Tentu saja berita itu membuat Ciang Si berduka sekali, akan tetapi di samping kedukaannya wanita ini pun menaruh dendam yang amat mendalam kepada para pendekar, terutama Siangkoan Ci Kang yang menjadi penyebab kematian pria yang dicintanya. Cita-citanya hanya satu, yaitu membalas dendam dan hal ini diharapkannya akan dapat dilakukan oleh Ki Liong kelak kalau anak itu sudah dewasa. Maka, mulailah ia memanggil guru-guru silat untuk melatih anaknya. Akan tetapi, setelah mengenal dunia ilmu silat, Ki Liong merasa tidak puas dengan latihan-latihan yang diberikan oleh guru-guru silat bayaran itu, apalagi ketika ia mendengar tentang pendekar-pendekar dan tokoh-tokoh dunia persilatan yang sakti dari para guru silat itu. Diantara nama-nama itu, yang amat menarik hatinya adalah nama Pendekar Sadis, Majikan Pulau Teratai Merah yang disohorkan oleh para guru silat itu sebagai pendekar silat yang paling lihai di dunia! Mulailah anak itu bercita-cita untuk menjadi murid Pendekar Sadis!
Ki Liong sudah mendengar dari ibunya tentang kematian ayah kandungnya, tentang para pendekar yang memusuhi ayahnya, dan dia tahu pula betapa ibunya mendendam atas kematian ayahnya. Oleh karena itu, ketika dia berusia empat belas tahun, dia berunding dengan ibunya untuk dapat berguru kepada Pendekar Sadis di Pulau Teratai Merah.
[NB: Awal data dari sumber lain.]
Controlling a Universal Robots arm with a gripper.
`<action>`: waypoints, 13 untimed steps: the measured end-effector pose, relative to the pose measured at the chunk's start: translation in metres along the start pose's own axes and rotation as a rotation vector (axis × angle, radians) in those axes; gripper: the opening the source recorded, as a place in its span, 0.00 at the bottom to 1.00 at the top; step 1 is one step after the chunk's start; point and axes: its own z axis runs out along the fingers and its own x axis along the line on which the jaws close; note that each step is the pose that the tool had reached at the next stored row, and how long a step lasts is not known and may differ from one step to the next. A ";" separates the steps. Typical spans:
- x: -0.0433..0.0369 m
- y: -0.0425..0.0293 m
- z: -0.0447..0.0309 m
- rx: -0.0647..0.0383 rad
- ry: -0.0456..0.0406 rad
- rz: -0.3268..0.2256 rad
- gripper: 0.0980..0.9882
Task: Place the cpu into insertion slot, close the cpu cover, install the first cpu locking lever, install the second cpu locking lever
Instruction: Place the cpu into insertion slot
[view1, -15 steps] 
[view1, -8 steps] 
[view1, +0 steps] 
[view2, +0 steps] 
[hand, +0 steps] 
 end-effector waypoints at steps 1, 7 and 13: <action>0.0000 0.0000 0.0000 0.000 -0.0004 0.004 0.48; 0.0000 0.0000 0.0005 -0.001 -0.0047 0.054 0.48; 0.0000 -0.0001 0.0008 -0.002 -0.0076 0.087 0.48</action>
"Aku sudah mendengar akan nama itu, Anakku, akan tetapi bagaimana mungkin engkau akan dapat diterima menjadi muridnya? Apalagi kalau keluarga itu tahu bahwa ayahmu adalah Sim Thian Bu, seorang tokoh yang pernah memberontak dan menjadi musuh para pendekar ......"
"Aku tidak akan mengaku putera Ayah Sim Thian Bu, Ibu. Aku akan mencari nama lain kalau ada yang menanyakan Ayahku, dan aku akan menggunakan nama keturunan Ibu, yaitu she Ciang."
"Hal itu memang dapat diatur, akan tetapi Pendekar Sadis adalah seorang pendekar besar, bagaimana dapat mudah saja mengambil engkau yang tidak dikenalnya sebagai murid?"
"Percayalah, Ibu, aku akan berusaha sekuat tenaga untuk dapat menjadi muridnya. Kelak, kalau sudah berhasil, barulah aku akan pulang dan aku akan dapat membalaskan sakit hati Ibu kepada Siangkoan Ci Kang."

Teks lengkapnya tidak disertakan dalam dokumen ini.